Smyrna traffic, Already horrible... is about to get 400x worse
Yep. Gonna have to learn some new driving habits. Be using paces ferry exit instead of 41 / spring road

Sucks that the Braves are moving to Smyrna and that the Cobb taxpayers have to foot the bill
County is going to own the stadium itself and the Braves will own everything that's around it

The stadium will lose
Money and all the restraints and hotels will make money. Just wait and see


Still the best place to have an affordable house with actual trees around it and a reasonable commute and not have Fulton or dekalb county property taxes
 
Still the best place to have an affordable house with actual trees around it and a reasonable commute and not have Fulton or dekalb county property taxes

Shhhhh....don't let word get out. I moved to the Smyrna area two years ago and home prices have gone bonkers. There are still a lot of neighbors underwater (given the crazy pre-crash prices), but they're almost back to even. I have a nice fenced yard and easy access to where I work in town. Those reasons alone are driving a good bit of the upward movement.

As to the OP, if we're in a bubble or not, I suspect it is a bubble. Low to zero interest rates set by the Fed have had the unintended consequence of driving down the rate of return on a lot of corporate investment, and banks and corporations have taken that cheap money (in the form of loans) and turned it into cash-flow producing rentals. For them, it's a better return on their money than investing in new business ventures when consumer demand is soft and GDP growth is slowing. Our economy is likely on the verge of stagflation, a la 1970s. When inflation starts creeping up, they're going to have to raise the Federal funds rate which is going to (at least temporarily) push us into recession. I think that's a big reason why they keep trying to raise rates even though the market data is mixed and often bearish.
 
right now, it is simple supply and demand. No bubble per se, just people moving into the area that need housing, and not many people putting their house up for sale or new construction ready for them to buy.
 
The last bubble did not happen over night. Credit restrictions will ever so gradually loosen over time, this has already begun. No one went to jail, the same white collar criminals are still there like wolves guarding the chicken coops. There were absolutely no safe guards, regulations, penalties (other than monetary slaps on the wrists) put in place to keep this from happening again. Prices and pseudo values will continue to rise as materials and labor do. Once this happens the credit restrictions will loosen as loan amounts increase and become out of reach. We learned nothing from the last time, there was something about being doomed to repeat when..........Oh, I can't remember
 
Not a bubble... it's just taken almost a decade to get back to where we were when everything crashed. Housing is no more expensive now than it was in 2008, it's just that mortgages are much, much harder to get which limits the turnover.

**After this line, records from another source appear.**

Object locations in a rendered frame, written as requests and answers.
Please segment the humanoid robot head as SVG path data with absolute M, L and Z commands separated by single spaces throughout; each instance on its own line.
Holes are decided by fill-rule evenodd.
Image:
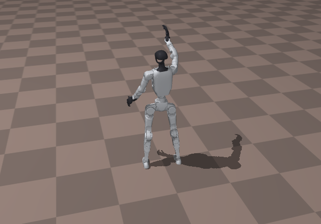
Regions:
M 165 59 L 168 58 L 167 53 L 164 50 L 159 50 L 155 52 L 155 60 L 158 63 L 158 68 L 157 71 L 159 72 L 164 72 L 164 71 L 168 71 L 168 68 L 165 67 Z M 161 62 L 158 62 L 158 60 L 162 60 Z

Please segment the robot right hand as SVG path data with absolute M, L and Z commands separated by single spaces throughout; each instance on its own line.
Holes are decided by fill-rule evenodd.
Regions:
M 165 26 L 165 25 L 162 25 L 163 26 L 163 28 L 165 29 L 165 31 L 166 31 L 166 37 L 165 37 L 165 39 L 166 39 L 166 41 L 168 42 L 169 41 L 169 31 L 168 31 L 168 29 L 167 29 L 167 27 Z

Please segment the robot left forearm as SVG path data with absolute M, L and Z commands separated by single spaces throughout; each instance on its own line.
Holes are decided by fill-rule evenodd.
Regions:
M 134 99 L 138 99 L 138 98 L 140 97 L 140 95 L 142 94 L 142 93 L 138 92 L 139 89 L 140 89 L 140 86 L 139 86 L 138 89 L 136 90 L 135 94 L 132 96 L 132 99 L 133 99 L 133 100 L 134 100 Z

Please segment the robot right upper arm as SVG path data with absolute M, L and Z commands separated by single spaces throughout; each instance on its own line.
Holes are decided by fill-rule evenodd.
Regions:
M 178 56 L 174 56 L 172 53 L 170 57 L 172 59 L 172 65 L 170 66 L 170 68 L 172 69 L 174 75 L 178 71 Z

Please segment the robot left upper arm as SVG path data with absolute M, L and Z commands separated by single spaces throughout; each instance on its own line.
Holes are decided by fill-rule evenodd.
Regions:
M 150 70 L 150 71 L 146 71 L 144 74 L 143 74 L 143 79 L 141 81 L 141 84 L 140 84 L 140 89 L 138 92 L 140 93 L 145 93 L 145 90 L 146 90 L 146 86 L 149 82 L 149 80 L 151 80 L 153 77 L 153 71 Z

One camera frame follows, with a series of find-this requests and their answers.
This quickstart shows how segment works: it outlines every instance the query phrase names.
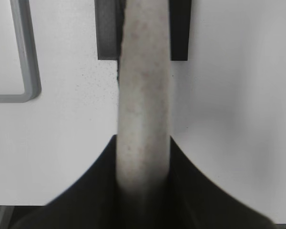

I'm watching the new building they are putting up across the street from my job in Midtown. All apartments... no condos at all, but the rents are almost $4,000 a month for a 1,800 sq ft apartment.

That's way more than a mortgage payment would be. Given our current rates that would be a million dollar loan. However rentals are hot because there lots of people who might have money, but don't have the credit scores anymore after a bankruptcy, foreclosure or short sale.

If you can buy a house there's a limited number of them for sale. The hot rental market means lots of absentee landlords renting properties rather than selling. And anyone who owns is probably just barely back to break-even, and besides, then they have to go hunting up new houses.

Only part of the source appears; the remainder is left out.